Conference workshops and speaker sessions focused on the impending reauthorization of the Farm Bill—the major legislation that funds most federal food and agriculture programs.
This is a critical year for protecting federal assistance programs, such as the Supplemental Nutrition Assistance Program (SNAP), the nation’s largest anti-hunger program, and the Commodity Supplemental Food Program (CSFP), which provides staple food items to low-income seniors.
The president’s 2019 budget proposal threatens deeps cuts and structural changes to SNAP and CSFP. Congress will debate these proposals in the Farm Bill, which is due for reauthorization in September 2018. Many advocates are concerned that the House version, which is expected to be released in March, will contain cuts and stricter work requirements for SNAP, reducing access to this vital resource and increasing hunger across the country.
Rep. Jim McGovern (D-MA), who sits on the House Agriculture Committee, addressed conference attendees on Monday afternoon to reiterate that “SNAP works” and there should be no SNAP cuts, structural changes, block grants, or new hurdles to accessing healthy food in the Farm Bill.
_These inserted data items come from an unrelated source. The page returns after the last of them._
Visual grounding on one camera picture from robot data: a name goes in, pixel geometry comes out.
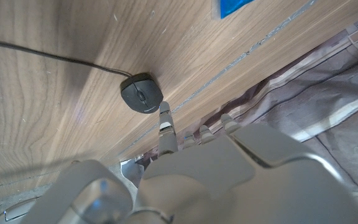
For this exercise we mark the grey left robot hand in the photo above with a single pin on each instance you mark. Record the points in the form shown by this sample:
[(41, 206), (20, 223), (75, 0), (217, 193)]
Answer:
[(228, 174)]

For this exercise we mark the black computer mouse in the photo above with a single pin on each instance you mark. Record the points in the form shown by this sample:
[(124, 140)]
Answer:
[(138, 93)]

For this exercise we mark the blue gel bag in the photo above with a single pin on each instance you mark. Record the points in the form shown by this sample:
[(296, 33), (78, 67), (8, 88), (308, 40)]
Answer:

The conference concluded with a Lobby Day on Capitol Hill. GBFB team members met with the Massachusetts delegation to Congress: Rep. Michael Capuano and staff from Sen. Ed Markey, Sen. Elizabeth Warren, Rep. Katherine Clark, Rep. Bill Keating, Rep. Joe Kennedy III, Rep. Stephen Lynch, Rep. Seth Moulton, Rep. Richard Neal, and Rep. Nikki Tsongas’s offices to ask them to stand against proposals to cut our federal anti-hunger programs.